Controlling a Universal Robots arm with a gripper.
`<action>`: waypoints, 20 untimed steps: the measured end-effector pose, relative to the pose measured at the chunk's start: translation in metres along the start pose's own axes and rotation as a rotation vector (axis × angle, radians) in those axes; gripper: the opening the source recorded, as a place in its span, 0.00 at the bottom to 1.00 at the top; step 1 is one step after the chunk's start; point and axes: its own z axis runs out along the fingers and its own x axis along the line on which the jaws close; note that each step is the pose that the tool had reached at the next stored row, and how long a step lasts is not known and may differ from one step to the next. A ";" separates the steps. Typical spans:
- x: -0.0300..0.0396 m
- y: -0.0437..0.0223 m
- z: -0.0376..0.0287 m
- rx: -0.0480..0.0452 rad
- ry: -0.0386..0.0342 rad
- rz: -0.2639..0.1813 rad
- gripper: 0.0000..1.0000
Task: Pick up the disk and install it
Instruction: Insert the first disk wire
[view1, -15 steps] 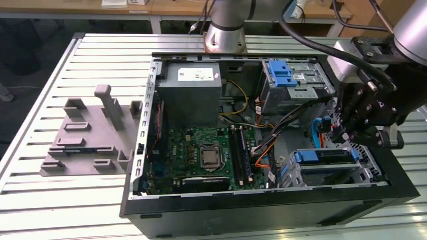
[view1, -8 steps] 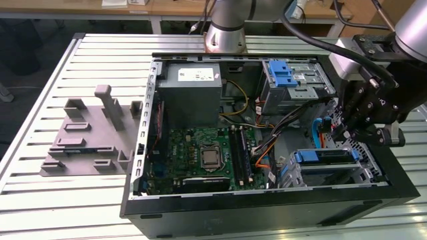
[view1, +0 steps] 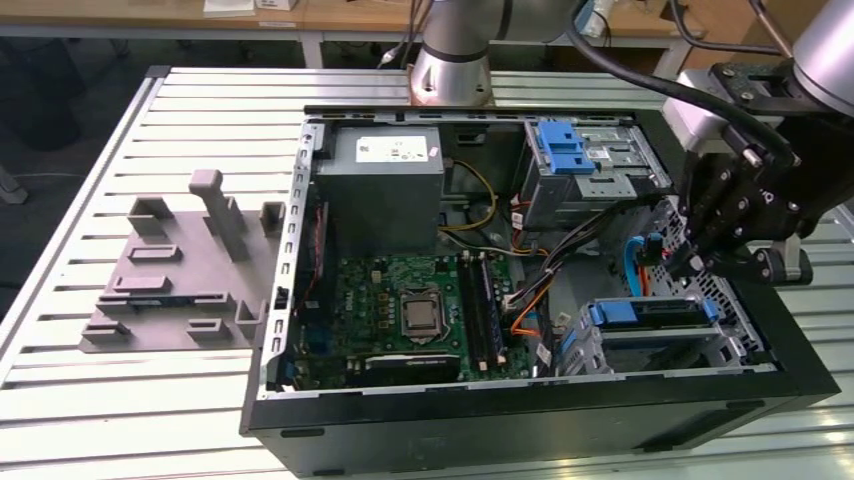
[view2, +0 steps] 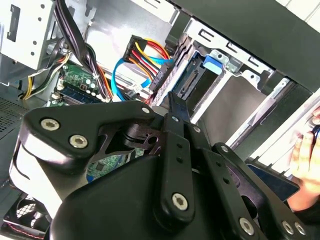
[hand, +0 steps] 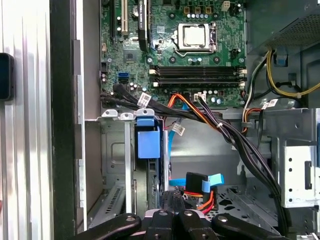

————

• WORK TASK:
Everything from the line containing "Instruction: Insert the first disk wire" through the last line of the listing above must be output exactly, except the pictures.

• YOUR RESPONSE:
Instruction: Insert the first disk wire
[view1, -15 steps] 
[view1, -8 steps] 
[view1, +0 steps] 
[view2, +0 steps] 
[hand, +0 steps] 

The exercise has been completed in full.